Сдержав подступившие к глазам слезы, Эмили ответила с надлежащей твердостью:
– Позвольте, синьор, объясниться полностью или не объясняться вовсе.
– Теперь объяснение уже ни к чему. Не трудно догадаться, что вы хотели сказать. Если граф Морано по-прежнему желает понять, что произошло, то я готов предложить убедительную версию: после нашего разговора вы изменили свое мнение. А если ему хватит терпения и смирения подождать до завтра, то, возможно, ваше мнение вновь изменится. Но поскольку я не обладаю ни терпением, ни смирением влюбленного, то предупреждаю о последствиях своего недовольства!
– Монтони, вы чересчур поспешны в выводах, – заметил граф, слушавший разговор с нескрываемой тревогой. – Синьора, я жду вашего объяснения.
– Синьор Монтони справедливо заявил, что объяснение излишне, – ответила Эмили. – После того, что произошло, я не смогу заставить себя оправдываться. Для меня, да и для вас, граф, будет вполне достаточно, если я повторю свое недавнее заявление. Я никогда не смогу принять ваше предложение.
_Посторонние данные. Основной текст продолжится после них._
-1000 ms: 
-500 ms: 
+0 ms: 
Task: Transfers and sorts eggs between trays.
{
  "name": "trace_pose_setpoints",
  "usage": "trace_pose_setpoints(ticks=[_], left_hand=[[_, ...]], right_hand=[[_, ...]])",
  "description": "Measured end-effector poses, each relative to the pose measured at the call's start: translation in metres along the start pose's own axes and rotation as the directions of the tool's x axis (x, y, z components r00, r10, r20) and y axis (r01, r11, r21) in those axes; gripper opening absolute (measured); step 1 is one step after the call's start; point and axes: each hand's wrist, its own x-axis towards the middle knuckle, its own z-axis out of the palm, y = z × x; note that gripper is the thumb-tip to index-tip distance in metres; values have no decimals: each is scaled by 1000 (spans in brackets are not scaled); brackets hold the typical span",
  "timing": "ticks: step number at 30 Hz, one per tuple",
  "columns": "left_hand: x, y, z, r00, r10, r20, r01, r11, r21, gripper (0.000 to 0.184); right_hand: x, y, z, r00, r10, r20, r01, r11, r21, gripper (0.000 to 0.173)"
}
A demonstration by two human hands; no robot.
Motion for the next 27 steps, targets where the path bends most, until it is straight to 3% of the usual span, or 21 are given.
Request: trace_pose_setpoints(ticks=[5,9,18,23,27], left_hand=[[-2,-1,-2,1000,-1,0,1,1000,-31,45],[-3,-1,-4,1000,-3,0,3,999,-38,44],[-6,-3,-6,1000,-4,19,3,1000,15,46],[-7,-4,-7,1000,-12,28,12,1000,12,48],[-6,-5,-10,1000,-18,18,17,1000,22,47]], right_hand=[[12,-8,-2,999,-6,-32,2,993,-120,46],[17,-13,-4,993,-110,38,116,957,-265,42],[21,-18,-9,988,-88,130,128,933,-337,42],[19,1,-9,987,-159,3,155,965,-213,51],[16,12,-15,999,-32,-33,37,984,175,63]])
– Прекрасная Эмили! – страстно воскликнул граф Морано. – Не позволяйте возмущению лишать вас справедливости. Не делайте меня жертвой оскорблений Монтони. Заберите обратно…
– Оскорблений! – перебил его Монтони. – Граф, ваши речи смешны, а покорность наивна. Держитесь как мужчина, а не как раб мелочного тирана.
– Не мешайте, синьор. Позвольте мне самому решать свои дела. Вы уже доказали свою несостоятельность.